:: Task goal ::
Copy each line in the data below that contains the word "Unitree".

** Provided data follows **

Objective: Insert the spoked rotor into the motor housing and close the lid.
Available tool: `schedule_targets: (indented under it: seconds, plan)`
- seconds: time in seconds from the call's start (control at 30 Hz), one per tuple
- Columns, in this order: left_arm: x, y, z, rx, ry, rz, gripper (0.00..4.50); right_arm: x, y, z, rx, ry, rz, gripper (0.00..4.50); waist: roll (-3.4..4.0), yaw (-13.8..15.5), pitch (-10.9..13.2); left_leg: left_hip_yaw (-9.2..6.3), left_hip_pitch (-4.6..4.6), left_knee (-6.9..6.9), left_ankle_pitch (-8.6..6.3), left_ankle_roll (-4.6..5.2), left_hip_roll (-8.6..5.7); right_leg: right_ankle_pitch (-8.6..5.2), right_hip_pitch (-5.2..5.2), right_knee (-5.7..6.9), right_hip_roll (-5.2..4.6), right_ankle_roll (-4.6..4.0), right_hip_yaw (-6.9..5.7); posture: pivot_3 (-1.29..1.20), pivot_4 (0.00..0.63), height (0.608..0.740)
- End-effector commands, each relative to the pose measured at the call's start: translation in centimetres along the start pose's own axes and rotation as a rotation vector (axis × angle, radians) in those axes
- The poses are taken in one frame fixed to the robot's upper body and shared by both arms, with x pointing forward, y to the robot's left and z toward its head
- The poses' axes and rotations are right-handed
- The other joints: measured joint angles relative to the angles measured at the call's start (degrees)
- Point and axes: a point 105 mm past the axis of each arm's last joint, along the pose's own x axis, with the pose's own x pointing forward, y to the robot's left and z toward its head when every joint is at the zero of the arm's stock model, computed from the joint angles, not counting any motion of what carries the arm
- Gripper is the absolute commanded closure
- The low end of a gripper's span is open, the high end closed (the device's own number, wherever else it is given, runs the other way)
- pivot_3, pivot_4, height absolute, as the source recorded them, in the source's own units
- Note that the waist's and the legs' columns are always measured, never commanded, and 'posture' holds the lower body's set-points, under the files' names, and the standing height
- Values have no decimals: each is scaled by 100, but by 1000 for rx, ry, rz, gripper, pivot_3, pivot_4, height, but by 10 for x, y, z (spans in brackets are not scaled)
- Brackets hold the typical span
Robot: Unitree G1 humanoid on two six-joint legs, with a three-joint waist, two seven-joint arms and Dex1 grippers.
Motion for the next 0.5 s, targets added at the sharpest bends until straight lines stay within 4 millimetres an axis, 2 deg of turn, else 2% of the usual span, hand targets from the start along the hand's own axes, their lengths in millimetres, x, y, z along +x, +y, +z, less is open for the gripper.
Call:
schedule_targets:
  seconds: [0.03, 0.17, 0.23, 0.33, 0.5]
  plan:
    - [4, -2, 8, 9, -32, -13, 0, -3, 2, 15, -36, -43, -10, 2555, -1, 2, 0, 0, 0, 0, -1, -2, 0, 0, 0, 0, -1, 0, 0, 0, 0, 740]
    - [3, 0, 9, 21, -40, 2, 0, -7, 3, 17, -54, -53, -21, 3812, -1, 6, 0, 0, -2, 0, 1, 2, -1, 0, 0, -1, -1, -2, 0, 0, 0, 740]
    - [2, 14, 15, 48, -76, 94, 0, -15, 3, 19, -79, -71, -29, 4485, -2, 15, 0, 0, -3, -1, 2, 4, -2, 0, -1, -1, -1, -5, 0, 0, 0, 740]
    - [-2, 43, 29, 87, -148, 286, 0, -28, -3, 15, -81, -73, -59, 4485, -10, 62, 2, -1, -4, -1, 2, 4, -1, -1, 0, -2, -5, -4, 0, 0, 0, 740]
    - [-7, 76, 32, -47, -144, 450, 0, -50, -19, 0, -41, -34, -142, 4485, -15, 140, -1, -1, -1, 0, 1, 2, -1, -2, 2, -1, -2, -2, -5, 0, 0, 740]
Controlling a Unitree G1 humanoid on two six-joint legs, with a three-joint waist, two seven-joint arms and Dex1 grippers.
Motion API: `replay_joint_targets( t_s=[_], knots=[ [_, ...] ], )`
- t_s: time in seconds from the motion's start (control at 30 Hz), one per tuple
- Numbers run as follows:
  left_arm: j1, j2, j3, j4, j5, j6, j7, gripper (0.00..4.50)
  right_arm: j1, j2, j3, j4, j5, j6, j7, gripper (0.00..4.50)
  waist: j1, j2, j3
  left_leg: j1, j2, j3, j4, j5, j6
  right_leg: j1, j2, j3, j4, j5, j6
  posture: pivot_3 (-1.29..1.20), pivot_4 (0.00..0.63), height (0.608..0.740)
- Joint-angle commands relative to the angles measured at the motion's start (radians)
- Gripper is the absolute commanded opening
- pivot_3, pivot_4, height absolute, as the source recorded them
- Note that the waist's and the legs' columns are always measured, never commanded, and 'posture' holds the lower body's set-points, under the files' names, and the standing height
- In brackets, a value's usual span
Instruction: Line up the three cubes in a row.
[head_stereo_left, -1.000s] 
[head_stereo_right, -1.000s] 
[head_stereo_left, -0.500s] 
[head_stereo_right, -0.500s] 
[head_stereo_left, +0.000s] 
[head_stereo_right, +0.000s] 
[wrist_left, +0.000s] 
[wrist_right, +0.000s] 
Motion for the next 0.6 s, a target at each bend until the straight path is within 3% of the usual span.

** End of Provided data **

:: Your response ::
Robot: Unitree G1 humanoid on two six-joint legs, with a three-joint waist, two seven-joint arms and Dex1 grippers.
Controlling a Unitree G1 humanoid on two six-joint legs, with a three-joint waist, two seven-joint arms and Dex1 grippers.

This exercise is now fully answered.